▸ What you will do
Every line from the one with "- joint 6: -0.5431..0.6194" through the end of the material below, both ends included, should be transcribed exactly, without pictures.

▸ Raw data
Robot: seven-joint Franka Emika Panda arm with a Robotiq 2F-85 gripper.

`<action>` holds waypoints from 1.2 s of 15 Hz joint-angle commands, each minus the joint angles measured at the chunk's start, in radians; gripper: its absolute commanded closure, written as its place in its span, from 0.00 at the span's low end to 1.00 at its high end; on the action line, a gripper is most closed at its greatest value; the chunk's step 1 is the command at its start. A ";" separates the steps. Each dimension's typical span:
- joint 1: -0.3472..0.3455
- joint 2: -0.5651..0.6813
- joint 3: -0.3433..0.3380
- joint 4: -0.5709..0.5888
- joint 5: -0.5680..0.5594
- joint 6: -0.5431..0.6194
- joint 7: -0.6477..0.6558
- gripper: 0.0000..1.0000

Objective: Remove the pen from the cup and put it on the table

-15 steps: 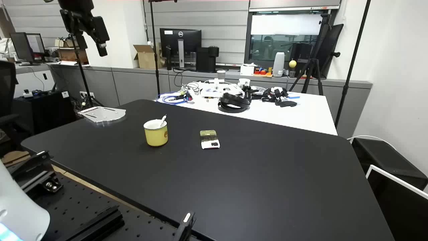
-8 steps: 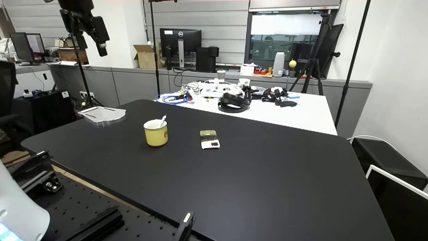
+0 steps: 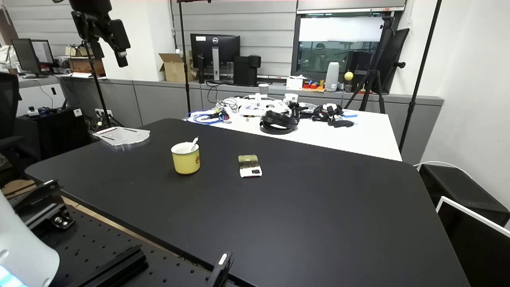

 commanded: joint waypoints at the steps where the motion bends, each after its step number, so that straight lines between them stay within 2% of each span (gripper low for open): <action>1: 0.005 0.000 -0.007 0.002 -0.007 -0.003 0.004 0.00; 5: -0.019 0.107 -0.043 0.071 -0.010 0.031 -0.030 0.00; 9: -0.081 0.272 -0.037 0.192 -0.065 0.090 0.000 0.00; 14: -0.153 0.543 -0.021 0.422 -0.176 0.100 0.105 0.00; 18: -0.153 0.751 -0.047 0.627 -0.292 0.041 0.249 0.00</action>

▸ Exercise output
- joint 6: -0.5431..0.6194
- joint 7: -0.6477..0.6558
- gripper: 0.0000..1.0000

Objective: Remove the pen from the cup and put it on the table

-15 steps: 
-8 steps: 
+0 steps: 

 commanded: joint waypoints at the steps where the motion bends, each after its step number, so that straight lines between them stay within 2% of each span (gripper low for open): <action>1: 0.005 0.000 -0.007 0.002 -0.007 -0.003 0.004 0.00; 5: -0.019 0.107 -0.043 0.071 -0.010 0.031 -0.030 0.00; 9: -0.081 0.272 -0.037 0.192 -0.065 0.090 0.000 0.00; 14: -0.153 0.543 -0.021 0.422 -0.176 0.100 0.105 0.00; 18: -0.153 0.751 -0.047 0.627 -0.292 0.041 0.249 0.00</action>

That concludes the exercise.